Required action: Transcribe exactly the lines that fall between the one holding "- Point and" and the one holding "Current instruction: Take", inclusive, from the entries below.

[Collection entries]
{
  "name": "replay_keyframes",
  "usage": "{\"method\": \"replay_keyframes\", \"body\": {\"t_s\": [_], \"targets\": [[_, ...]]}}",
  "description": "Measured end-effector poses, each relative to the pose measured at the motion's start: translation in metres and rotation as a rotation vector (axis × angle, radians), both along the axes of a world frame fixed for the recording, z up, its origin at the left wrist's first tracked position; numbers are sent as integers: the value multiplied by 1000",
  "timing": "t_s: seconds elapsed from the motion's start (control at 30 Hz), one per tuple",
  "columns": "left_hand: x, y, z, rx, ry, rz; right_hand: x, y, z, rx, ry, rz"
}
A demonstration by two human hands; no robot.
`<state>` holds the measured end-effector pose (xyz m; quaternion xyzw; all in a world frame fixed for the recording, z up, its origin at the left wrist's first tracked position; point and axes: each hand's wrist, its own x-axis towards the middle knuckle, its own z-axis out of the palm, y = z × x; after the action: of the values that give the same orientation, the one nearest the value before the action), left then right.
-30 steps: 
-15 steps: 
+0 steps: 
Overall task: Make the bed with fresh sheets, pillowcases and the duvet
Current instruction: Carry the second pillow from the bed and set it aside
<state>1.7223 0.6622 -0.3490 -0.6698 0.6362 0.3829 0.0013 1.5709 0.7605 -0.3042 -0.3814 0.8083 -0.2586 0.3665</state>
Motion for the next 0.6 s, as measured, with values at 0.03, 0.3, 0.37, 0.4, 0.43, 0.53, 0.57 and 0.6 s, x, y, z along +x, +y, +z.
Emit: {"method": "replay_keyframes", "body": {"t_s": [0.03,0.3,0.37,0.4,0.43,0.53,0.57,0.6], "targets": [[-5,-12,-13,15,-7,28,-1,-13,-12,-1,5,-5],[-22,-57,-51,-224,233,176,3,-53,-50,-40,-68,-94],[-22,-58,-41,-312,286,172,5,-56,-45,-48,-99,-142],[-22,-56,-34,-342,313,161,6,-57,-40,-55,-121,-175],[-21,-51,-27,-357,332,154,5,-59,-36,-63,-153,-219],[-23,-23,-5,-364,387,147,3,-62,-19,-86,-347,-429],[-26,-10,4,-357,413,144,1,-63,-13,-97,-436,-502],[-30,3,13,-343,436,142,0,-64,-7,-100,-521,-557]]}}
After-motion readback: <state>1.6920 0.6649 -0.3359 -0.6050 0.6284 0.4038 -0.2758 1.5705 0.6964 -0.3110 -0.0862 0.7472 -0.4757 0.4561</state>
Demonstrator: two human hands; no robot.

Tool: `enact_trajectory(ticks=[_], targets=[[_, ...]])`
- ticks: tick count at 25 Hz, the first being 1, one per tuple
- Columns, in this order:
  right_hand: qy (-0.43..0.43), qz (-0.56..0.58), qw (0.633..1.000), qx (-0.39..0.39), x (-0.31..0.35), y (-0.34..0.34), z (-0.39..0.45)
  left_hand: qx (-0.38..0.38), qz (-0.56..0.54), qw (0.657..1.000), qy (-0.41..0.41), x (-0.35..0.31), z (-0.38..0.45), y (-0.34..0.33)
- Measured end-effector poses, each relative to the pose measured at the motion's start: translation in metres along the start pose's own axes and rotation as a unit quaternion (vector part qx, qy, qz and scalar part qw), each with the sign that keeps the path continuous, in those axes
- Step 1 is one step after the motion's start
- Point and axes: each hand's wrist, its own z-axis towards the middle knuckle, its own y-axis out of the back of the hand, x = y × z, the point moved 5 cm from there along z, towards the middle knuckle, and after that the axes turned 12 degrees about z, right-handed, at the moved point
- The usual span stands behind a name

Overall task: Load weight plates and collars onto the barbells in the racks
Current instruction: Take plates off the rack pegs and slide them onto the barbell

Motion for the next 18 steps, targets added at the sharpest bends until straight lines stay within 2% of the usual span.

Result below:
- Point and axes: each hand's wrist, its own z-axis towards the middle knuckle, its own y-axis out of the back of the hand, x = y × z, the point moved 5 cm from there along z, towards the middle knuckle, and after that the axes turned 12 degrees about z, right-handed, at the moved point
- The usual span stands behind a name

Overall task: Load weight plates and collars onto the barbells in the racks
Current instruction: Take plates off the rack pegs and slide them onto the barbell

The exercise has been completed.